И отношение Мандельштама к И.В. Сталину, либо – скажем точнее – сталинский образ в стихах Мандельштама – плод той же концепции. Человек возник как высшее проявление природы, как венец трагедий и катаклизмов, Сталин – венец человеческой истории, кровавой, жестокой, но телеологичной.
Мне кажется, мы говорить должны
О будущем советской старины,
Что ленинское-сталинское слово —
Воздушно-океанская подкова,
И лучше бросить тысячу поэзий,
Чем захлебнуться в родовом железе,
И пращуры нам больше не страшны:
Они у нас в крови растворены.
Но образ двоился, стоило лишь вглядеться:
Как подкову, дарит за указом указ —
Кому в пах, кому в лоб, кому в бровь, кому в глаз.

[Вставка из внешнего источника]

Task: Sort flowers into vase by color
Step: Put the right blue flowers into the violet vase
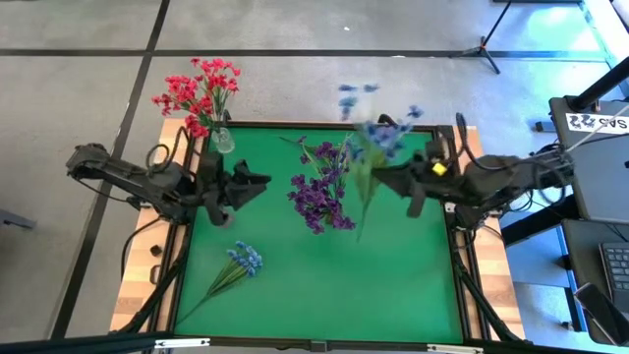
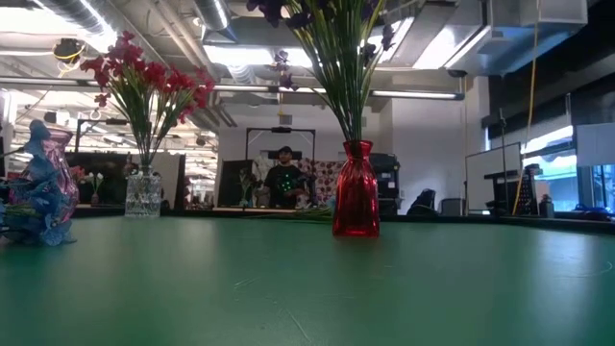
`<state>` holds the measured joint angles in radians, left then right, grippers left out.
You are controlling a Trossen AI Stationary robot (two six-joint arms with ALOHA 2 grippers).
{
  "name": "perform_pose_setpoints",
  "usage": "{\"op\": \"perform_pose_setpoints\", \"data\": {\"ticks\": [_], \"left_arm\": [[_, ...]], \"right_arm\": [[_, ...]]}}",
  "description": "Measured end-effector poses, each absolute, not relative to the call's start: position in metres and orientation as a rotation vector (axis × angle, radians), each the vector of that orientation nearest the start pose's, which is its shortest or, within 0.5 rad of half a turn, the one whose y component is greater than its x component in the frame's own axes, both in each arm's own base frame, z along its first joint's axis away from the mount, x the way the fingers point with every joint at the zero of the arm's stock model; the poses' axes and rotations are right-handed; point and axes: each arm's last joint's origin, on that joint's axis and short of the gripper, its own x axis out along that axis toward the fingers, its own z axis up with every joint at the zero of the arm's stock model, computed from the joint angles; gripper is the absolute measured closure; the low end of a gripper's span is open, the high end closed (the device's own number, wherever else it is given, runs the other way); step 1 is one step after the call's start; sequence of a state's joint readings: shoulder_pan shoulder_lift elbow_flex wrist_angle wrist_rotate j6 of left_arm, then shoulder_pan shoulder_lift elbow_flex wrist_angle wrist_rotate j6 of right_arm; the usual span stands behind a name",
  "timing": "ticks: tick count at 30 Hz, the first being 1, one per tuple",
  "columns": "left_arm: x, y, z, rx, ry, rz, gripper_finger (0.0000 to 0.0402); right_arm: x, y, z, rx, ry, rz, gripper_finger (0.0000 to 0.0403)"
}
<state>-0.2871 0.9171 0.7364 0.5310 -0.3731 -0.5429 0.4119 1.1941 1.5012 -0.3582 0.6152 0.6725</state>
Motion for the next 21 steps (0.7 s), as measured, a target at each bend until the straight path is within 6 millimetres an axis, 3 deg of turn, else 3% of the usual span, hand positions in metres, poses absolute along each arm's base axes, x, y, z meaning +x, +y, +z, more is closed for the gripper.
{"op": "perform_pose_setpoints", "data": {"ticks": [4, 8, 16, 21], "left_arm": [[0.208, -0.05, 0.355, -0.644, -0.342, -0.02, 0.0209], [0.215, -0.056, 0.352, -0.594, -0.329, -0.123, 0.0193], [0.216, -0.06, 0.353, -0.463, -0.337, -0.21, 0.0192], [0.217, -0.06, 0.35, -0.452, -0.314, -0.176, 0.0193]], "right_arm": [[0.243, 0.089, 0.475, 0.586, -0.06, -0.125, 0.0398], [0.271, 0.094, 0.459, 0.552, 0.001, -0.058, 0.0397], [0.325, 0.095, 0.433, 0.558, -0.012, 0.008, 0.0397], [0.346, 0.095, 0.426, 0.561, -0.103, 0.02, 0.0397]]}}
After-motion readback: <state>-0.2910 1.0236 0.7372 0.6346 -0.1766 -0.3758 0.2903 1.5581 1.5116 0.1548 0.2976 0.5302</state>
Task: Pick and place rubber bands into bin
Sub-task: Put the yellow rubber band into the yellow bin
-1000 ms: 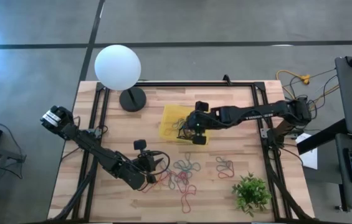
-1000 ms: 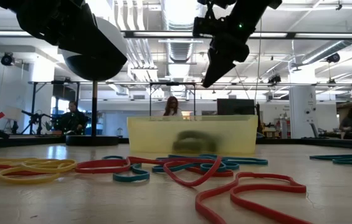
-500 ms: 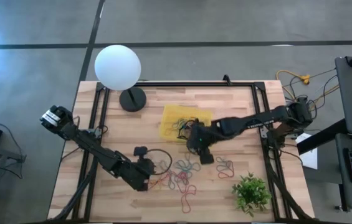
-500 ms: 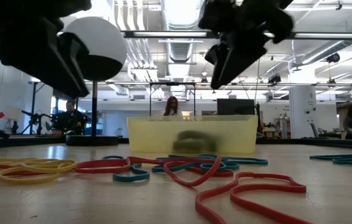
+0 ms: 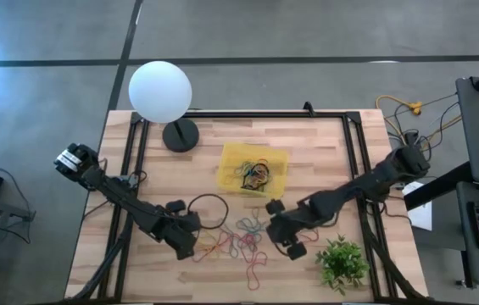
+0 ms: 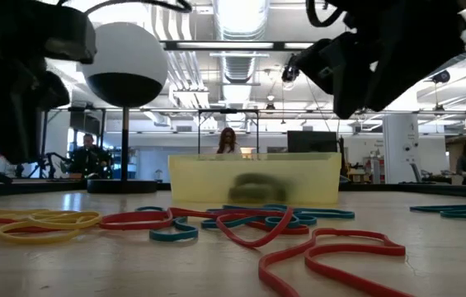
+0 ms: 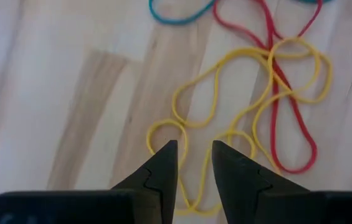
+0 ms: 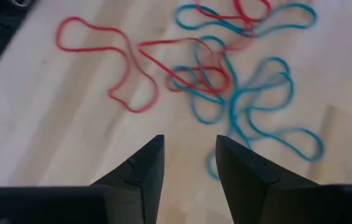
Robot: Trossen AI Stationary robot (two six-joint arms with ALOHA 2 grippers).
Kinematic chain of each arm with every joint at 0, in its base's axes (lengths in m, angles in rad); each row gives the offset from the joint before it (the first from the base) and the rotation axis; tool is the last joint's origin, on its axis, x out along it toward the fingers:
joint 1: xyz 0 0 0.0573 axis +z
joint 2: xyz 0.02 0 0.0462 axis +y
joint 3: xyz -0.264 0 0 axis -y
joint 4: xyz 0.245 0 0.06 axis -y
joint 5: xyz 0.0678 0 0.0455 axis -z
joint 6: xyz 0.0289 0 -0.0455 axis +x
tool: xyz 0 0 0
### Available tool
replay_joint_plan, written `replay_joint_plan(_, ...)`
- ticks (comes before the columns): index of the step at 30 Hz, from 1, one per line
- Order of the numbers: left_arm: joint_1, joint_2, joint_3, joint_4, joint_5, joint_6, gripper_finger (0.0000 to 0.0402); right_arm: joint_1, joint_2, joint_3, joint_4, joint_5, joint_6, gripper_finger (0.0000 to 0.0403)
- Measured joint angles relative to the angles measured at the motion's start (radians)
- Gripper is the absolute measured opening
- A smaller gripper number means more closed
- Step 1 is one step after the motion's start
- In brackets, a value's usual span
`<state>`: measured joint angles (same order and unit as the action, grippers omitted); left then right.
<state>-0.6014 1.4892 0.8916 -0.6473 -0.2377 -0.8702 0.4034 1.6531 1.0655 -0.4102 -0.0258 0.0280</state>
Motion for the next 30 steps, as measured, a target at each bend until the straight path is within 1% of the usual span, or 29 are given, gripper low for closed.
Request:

Это не были счеты с эпохой. Когда Мандельштама предостерегали: не надо читать прилюдно эти стихи, он возражал – не могу не читать, ведь они написаны.
Двойственность, хотя и другая, была и в самом Мандельштаме, об этом рассказывала его вдова: «Иногда мне казалось, что жить уже больше нельзя, что невыносимо… А Ося вдруг говорил: «Почему ты думаешь, что ты должна быть счастлива?» Это удивительно помогало, и до сих пор помогает».
А вот иное: «…стоило прийти приятелям и принести ему вина и немного еды, он забывал сразу, что он трагический поэт».
Мандельштам жил как восточный певец, а писал как акмеист. Так было в любых обстоятельствах.
Про Мандельштама в лагере рассказывают легенды. Говорили, что он читал переводы из Петрарки, а его угощали сгущенным молоком. Легенда наивная, а все же, нечто такое могли рассказывать и о каком-нибудь великом манасчи, исполнителе киргизского эпоса «Манас». Как у мифического восточного певца, неизвестно, где его могила. Но можно сказать иначе, он не превратился в лагерную пыль, не распался в прах, а воплотился в частицы, которые несутся наподобие электронов в пространстве, как писал в «Дикой порфире» М.А. Зенкевич, тогда еще акмеист.